→ **Your instructions**: The listing below should be printed again word for word, without any images.

→ **Provided material**:
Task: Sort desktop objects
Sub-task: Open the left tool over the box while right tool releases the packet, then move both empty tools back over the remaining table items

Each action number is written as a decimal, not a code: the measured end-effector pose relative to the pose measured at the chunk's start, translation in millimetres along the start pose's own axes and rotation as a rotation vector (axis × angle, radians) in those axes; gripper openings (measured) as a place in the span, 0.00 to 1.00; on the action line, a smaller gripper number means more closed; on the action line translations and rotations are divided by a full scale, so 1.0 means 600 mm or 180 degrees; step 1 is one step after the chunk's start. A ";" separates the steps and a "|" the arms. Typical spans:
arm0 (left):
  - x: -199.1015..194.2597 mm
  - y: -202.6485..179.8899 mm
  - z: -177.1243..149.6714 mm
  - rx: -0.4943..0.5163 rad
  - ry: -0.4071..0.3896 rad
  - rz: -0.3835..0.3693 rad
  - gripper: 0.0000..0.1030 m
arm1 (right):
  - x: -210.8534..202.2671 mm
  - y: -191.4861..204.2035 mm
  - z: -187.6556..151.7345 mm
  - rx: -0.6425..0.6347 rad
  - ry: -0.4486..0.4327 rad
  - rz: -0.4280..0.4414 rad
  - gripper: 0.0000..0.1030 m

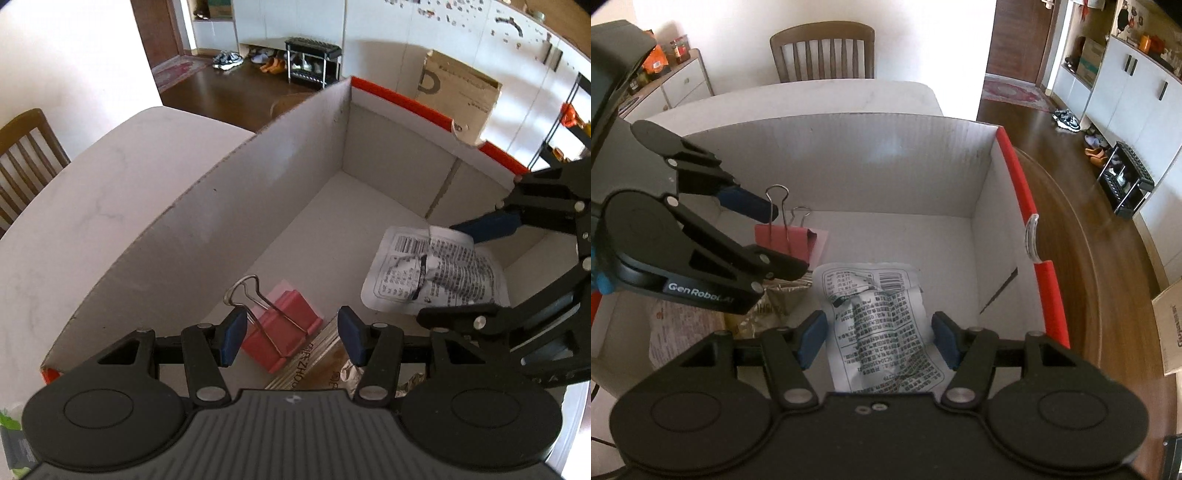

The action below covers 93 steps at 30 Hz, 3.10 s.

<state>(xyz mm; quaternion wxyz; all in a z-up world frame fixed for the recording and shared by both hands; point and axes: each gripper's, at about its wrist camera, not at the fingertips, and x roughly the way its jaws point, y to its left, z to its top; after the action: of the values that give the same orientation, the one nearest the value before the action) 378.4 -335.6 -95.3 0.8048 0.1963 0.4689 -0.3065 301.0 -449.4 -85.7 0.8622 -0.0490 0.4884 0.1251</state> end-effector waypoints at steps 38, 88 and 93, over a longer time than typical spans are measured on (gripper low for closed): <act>-0.250 0.002 -0.149 -0.0701 -0.0997 0.0062 0.68 | -0.150 0.032 -0.018 0.0095 -0.0602 0.0371 0.77; -0.309 0.248 -0.560 -0.1599 -0.0757 0.0664 1.00 | -0.081 0.412 0.044 -0.0167 -0.0547 0.0524 0.85; -0.290 0.270 -0.575 -0.1668 -0.0641 0.0708 1.00 | -0.056 0.433 0.041 -0.0185 -0.0453 0.0547 0.85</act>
<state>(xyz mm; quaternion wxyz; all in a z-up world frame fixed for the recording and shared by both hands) 204.4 45.2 -105.3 0.8991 0.0007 0.4254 -0.1029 236.3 -199.6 -34.8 0.8790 -0.0229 0.4245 0.2159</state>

→ **Response area**:
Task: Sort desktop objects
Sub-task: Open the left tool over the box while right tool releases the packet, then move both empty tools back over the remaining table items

Each action number is written as a decimal, not a code: the measured end-effector pose relative to the pose measured at the chunk's start, translation in millimetres along the start pose's own axes and rotation as a rotation vector (axis × angle, radians) in those axes; gripper openings (measured) as a place in the span, 0.00 to 1.00; on the action line, a smaller gripper number means more closed; on the action line translations and rotations are divided by a full scale, so 1.0 means 600 mm or 180 degrees; step 1 is one step after the chunk's start. A ";" separates the steps and a "|" the arms. Typical spans:
arm0 (left):
  - x: -199.1015..194.2597 mm
  - y: -202.6485..179.8899 mm
  - z: -177.1243..149.6714 mm
  - rx: -0.4943..0.5163 rad
  - ry: -0.4071..0.3896 rad
  - rz: -0.3835..0.3693 rad
  - gripper: 0.0000..0.1030 m
arm1 (right):
  - x: -210.8534..202.2671 mm
  - y: -191.4861..204.2035 mm
  - z: -187.6556..151.7345 mm
  - rx: -0.6425..0.6347 rad
  - ry: -0.4486..0.4327 rad
  - rz: -0.4280..0.4414 rad
  - gripper: 0.0000..0.1030 m


The action below covers 93 steps at 30 Hz, 3.10 s.

<state>(xyz mm; quaternion wxyz; all in a z-up world frame fixed for the recording and shared by both hands; point and axes: each gripper's, at about its wrist camera, not at the fingertips, and x roughly the way its jaws point, y to its left, z to its top; after the action: of the values that give the same orientation, the one nearest the value before the action) 378.4 -335.6 -95.3 0.8048 0.1963 0.4689 -0.3065 301.0 -449.4 -85.7 0.8622 -0.0490 0.4884 0.1251</state> end-effector waypoints at steps 38, 88 and 93, over a longer time than typical spans are measured on (gripper low for closed): <act>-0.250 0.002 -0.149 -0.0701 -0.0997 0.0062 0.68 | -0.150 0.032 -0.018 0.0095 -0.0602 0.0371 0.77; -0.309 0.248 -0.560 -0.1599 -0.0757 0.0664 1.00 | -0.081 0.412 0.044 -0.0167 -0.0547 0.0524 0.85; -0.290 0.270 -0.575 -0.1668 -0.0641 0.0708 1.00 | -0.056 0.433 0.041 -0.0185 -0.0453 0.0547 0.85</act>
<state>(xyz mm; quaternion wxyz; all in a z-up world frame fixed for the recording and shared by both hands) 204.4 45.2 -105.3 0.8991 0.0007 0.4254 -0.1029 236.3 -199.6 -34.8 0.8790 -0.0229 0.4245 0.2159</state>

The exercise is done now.